Because of natural decadal climate variability—Atlantic multi-decadal variability (AMV) and Pacific decadal variability (PDV) —the increase of global mean surface air temperature (GMSAT) has not been monotonic although atmospheric greenhouse gas (GHG) concentrations have been increasing continuously. It has always been a challenge regarding how to separate the effects of these two factors on GMSAT. Here, we find a physically based quasi-linear relationship between transient GMSAT and well-mixed GHG changes for both observations and model simulations. With AMV and PDV defined as the combination of variability over both the Atlantic and Pacific basins after the GHG-related trend is removed, we show that the observed GMSAT changes from 1880 to 2017 on multi-decadal or longer timescales receive contributions of about 70% from GHGs, while AMV and PDV together account for roughly 30%.

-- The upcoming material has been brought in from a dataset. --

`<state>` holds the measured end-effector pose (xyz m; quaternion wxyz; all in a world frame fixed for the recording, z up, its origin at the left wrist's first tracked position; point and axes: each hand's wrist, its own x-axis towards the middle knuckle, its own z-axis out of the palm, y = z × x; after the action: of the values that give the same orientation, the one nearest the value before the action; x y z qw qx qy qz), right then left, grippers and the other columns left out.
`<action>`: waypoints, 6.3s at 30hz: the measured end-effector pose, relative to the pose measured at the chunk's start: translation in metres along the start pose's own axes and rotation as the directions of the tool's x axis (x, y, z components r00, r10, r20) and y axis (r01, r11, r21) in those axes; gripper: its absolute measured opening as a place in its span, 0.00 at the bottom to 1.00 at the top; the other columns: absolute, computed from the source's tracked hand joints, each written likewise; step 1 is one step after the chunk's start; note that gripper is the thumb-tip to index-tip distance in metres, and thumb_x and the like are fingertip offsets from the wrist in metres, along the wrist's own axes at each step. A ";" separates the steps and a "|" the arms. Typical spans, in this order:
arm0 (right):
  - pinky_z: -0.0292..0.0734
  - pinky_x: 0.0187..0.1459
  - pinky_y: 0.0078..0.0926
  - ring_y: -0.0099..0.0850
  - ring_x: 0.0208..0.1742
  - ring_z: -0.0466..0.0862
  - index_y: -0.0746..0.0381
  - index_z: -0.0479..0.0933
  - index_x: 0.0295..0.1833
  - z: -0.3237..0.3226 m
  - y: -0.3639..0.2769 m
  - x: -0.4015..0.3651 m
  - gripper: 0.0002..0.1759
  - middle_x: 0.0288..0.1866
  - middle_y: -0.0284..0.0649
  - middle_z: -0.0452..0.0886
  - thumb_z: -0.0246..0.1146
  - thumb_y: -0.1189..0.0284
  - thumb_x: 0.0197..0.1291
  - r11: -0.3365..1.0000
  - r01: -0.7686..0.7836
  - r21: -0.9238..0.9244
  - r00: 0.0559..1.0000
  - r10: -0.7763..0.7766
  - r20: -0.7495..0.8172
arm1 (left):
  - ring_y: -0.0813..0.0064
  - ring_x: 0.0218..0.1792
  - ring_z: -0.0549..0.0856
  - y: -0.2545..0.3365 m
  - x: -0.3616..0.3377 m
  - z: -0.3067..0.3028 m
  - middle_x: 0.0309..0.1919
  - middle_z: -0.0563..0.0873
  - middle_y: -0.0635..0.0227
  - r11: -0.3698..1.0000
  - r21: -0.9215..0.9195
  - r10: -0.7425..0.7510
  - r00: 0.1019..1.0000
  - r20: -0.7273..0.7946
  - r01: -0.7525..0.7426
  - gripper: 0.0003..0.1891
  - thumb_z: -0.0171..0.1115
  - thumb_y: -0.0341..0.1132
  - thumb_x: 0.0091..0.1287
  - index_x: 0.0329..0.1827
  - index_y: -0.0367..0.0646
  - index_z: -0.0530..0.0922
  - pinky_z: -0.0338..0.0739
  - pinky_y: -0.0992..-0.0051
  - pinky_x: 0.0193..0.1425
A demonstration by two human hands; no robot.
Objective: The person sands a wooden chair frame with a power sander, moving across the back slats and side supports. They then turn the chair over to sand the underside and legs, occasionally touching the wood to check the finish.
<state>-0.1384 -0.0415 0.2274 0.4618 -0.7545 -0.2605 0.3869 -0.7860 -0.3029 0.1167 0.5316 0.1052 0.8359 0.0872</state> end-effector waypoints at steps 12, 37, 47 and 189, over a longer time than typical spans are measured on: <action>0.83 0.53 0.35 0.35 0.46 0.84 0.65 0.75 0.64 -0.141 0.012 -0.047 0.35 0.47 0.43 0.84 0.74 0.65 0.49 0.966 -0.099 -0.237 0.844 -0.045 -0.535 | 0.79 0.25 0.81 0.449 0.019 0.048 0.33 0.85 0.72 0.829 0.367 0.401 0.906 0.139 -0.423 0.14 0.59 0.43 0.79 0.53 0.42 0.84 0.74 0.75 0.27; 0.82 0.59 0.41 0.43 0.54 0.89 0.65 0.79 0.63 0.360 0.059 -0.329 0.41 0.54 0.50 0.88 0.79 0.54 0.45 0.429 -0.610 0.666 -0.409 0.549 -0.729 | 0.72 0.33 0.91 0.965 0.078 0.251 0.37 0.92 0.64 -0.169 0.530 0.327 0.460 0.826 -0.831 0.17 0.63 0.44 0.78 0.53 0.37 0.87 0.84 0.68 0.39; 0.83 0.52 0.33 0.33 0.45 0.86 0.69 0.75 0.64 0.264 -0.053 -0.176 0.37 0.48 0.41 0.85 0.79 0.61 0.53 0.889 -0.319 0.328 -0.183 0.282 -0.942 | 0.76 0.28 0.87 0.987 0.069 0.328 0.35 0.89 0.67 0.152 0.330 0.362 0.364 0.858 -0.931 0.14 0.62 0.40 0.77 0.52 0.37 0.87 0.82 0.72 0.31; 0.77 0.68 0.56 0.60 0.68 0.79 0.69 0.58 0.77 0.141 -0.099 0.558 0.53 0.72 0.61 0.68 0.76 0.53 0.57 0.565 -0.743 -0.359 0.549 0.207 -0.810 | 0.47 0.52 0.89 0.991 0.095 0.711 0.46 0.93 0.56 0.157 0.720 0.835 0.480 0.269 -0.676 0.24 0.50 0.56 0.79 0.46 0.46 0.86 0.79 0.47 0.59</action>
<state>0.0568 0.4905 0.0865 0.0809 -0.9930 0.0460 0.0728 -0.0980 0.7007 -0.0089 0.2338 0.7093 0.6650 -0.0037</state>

By assuming a constant rate of GHG increase in next few decades, our analysis indicates that the GHG-induced warming will dominate the internal decadal-timescale variability in most land regions except southeastern China and North America where a less than global mean warming is likely to be experienced due to natural decadal variability. Further, in most ocean regions, AMV and PDV can still insert significant influence, resulting in large uncertainty on projecting the SAT changes there.

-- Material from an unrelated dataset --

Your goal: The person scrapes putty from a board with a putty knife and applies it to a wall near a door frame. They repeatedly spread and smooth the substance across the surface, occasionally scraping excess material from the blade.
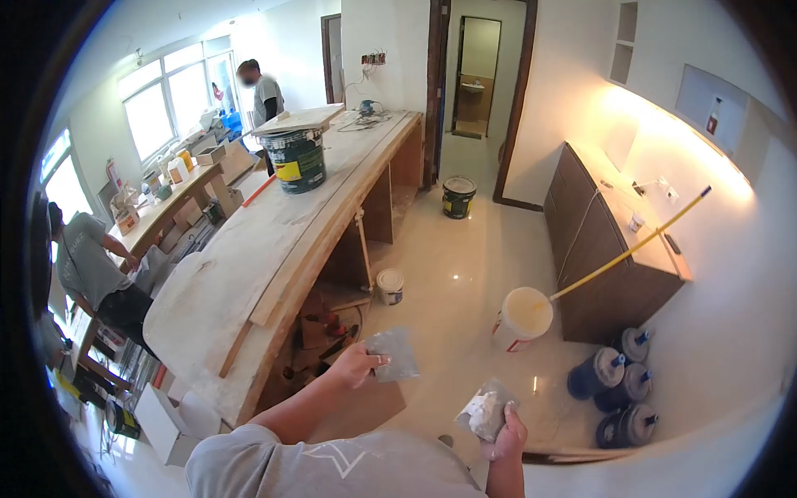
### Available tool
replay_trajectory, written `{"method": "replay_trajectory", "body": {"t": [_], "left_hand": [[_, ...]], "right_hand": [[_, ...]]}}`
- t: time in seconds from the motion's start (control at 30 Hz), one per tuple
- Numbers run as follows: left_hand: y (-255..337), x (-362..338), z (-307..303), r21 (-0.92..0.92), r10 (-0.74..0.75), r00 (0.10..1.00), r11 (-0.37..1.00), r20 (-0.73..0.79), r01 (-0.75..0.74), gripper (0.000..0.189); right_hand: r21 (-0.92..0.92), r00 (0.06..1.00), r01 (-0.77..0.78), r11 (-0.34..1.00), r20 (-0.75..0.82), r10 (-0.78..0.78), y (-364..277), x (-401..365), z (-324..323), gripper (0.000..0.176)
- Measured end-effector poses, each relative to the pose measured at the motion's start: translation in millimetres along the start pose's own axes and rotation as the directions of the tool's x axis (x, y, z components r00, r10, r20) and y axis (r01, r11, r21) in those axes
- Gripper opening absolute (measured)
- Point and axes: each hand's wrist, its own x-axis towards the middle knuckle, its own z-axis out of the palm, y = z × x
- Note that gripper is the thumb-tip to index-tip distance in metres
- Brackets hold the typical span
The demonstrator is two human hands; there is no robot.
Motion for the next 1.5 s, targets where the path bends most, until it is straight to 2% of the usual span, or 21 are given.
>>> {"method": "replay_trajectory", "body": {"t": [0.1,0.13,0.2,0.27,0.37,0.47,0.57,0.63,0.7,0.77,0.8,0.9,0.97,1.07,1.2,1.27,1.37,1.47,1.5], "left_hand": [[16,61,1,0.025,0.023,0.995,0.999,-0.102,-0.021,0.021],[23,79,0,0.137,0.050,0.990,0.990,-0.129,-0.032,0.022],[39,113,-5,0.355,0.120,0.978,0.933,-0.168,-0.054,0.024],[36,163,-23,0.456,0.135,0.969,0.890,-0.208,-0.026,0.021],[82,226,-28,0.589,0.227,0.945,0.807,-0.236,-0.047,0.022],[121,321,-45,0.681,0.467,0.876,0.681,-0.120,-0.270,0.023],[171,426,-57,0.732,0.498,0.867,0.597,-0.017,-0.328,0.025],[211,494,-59,0.701,0.588,0.786,0.479,0.191,-0.528,0.027],[264,550,-49,0.631,0.636,0.703,0.411,0.319,-0.658,0.033],[308,607,-46,0.631,0.616,0.636,0.273,0.465,-0.726,0.037],[327,637,-46,0.620,0.608,0.586,0.189,0.535,-0.762,0.038],[364,729,-57,0.575,0.566,0.499,0.053,0.656,-0.816,0.041],[380,786,-64,0.561,0.554,0.484,0.036,0.677,-0.827,0.043],[405,865,-76,0.595,0.552,0.491,-0.011,0.674,-0.803,0.046],[442,953,-99,0.683,0.514,0.549,-0.102,0.659,-0.723,0.045],[452,992,-121,0.693,0.527,0.569,-0.054,0.632,-0.719,0.043],[469,1055,-159,0.714,0.580,0.570,-0.029,0.583,-0.700,0.041],[476,1124,-197,0.747,0.595,0.595,-0.013,0.540,-0.664,0.038],[479,1149,-214,0.756,0.600,0.600,-0.013,0.530,-0.654,0.038]], "right_hand": [[-0.088,0.988,-0.093,0.992,0.112,0.102,-44,91,30,0.041],[-0.120,0.977,-0.123,0.985,0.157,0.141,-58,123,42,0.041],[-0.164,0.967,-0.189,0.968,0.138,0.212,-75,186,69,0.040],[-0.195,0.952,-0.227,0.954,0.160,0.260,-85,249,95,0.039],[-0.214,0.914,-0.289,0.933,0.230,0.335,-96,343,135,0.035],[-0.272,0.936,-0.254,0.928,0.172,0.306,-101,442,163,0.034],[-0.219,0.935,-0.266,0.939,0.177,0.306,-119,525,200,0.034],[-0.243,0.945,-0.260,0.935,0.134,0.297,-136,575,232,0.034],[-0.226,0.943,-0.275,0.935,0.124,0.308,-151,622,250,0.034],[-0.173,0.931,-0.273,0.946,0.200,0.305,-165,679,264,0.035],[-0.157,0.936,-0.265,0.951,0.197,0.293,-170,704,272,0.035],[-0.153,0.944,-0.251,0.956,0.179,0.276,-179,794,301,0.035],[-0.194,0.945,-0.269,0.943,0.135,0.297,-186,859,318,0.036],[-0.240,0.874,-0.366,0.899,0.243,0.420,-197,955,351,0.034],[-0.324,0.851,-0.429,0.843,0.169,0.498,-202,1067,416,0.036],[-0.344,0.802,-0.490,0.801,0.183,0.569,-205,1114,452,0.037],[-0.409,0.828,-0.454,0.792,0.135,0.544,-192,1193,486,0.038],[-0.407,0.785,-0.494,0.768,0.172,0.596,-179,1279,507,0.038],[-0.405,0.799,-0.480,0.778,0.163,0.578,-174,1304,517,0.037]]}}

Here, by combining both observations and model simulation, we study how the interplay of anthropogenic climate change and internally generated decadal climate variability would determine the transient global and regional surface temperature changes. It is found that the GHG-induced SAT changes can be linearly scaled by the GHG change. Defined as the combined variability in the Atlantic and Pacific basins after the removal of GHG-induced SAT changes, both AMV and PDV play a significant role in modulating global mean and regional SAT changes in the past a century-and-a-half. Regression analysis indicates that the observed global mean SAT changes from 1880 to 2017 come 70% from contributions from GHGs, with AMV and PDV contributing a combined 30% with a possible higher contribution from AMV. Overall, the AMV contributes significantly to the global mean SAT transient changes on multidecadal timescale, however, the contributions of PDV and AMV to global mean SAT have similar magnitudes on decadal timescales with the PDV leading AMV in most parts of the 20th century. Moreover, when PDV and AMV are in-phase, the contribution of natural decadal variability to global and regional climate can be significantly larger than that from GHGs, but an out-of-phase change of PDV and AMV could minimize their contribution to global and regional climate. As the
GHGs increase further, our study shows a declined influence of the PDV and AMV to global and regional climate relative to that of GHGs.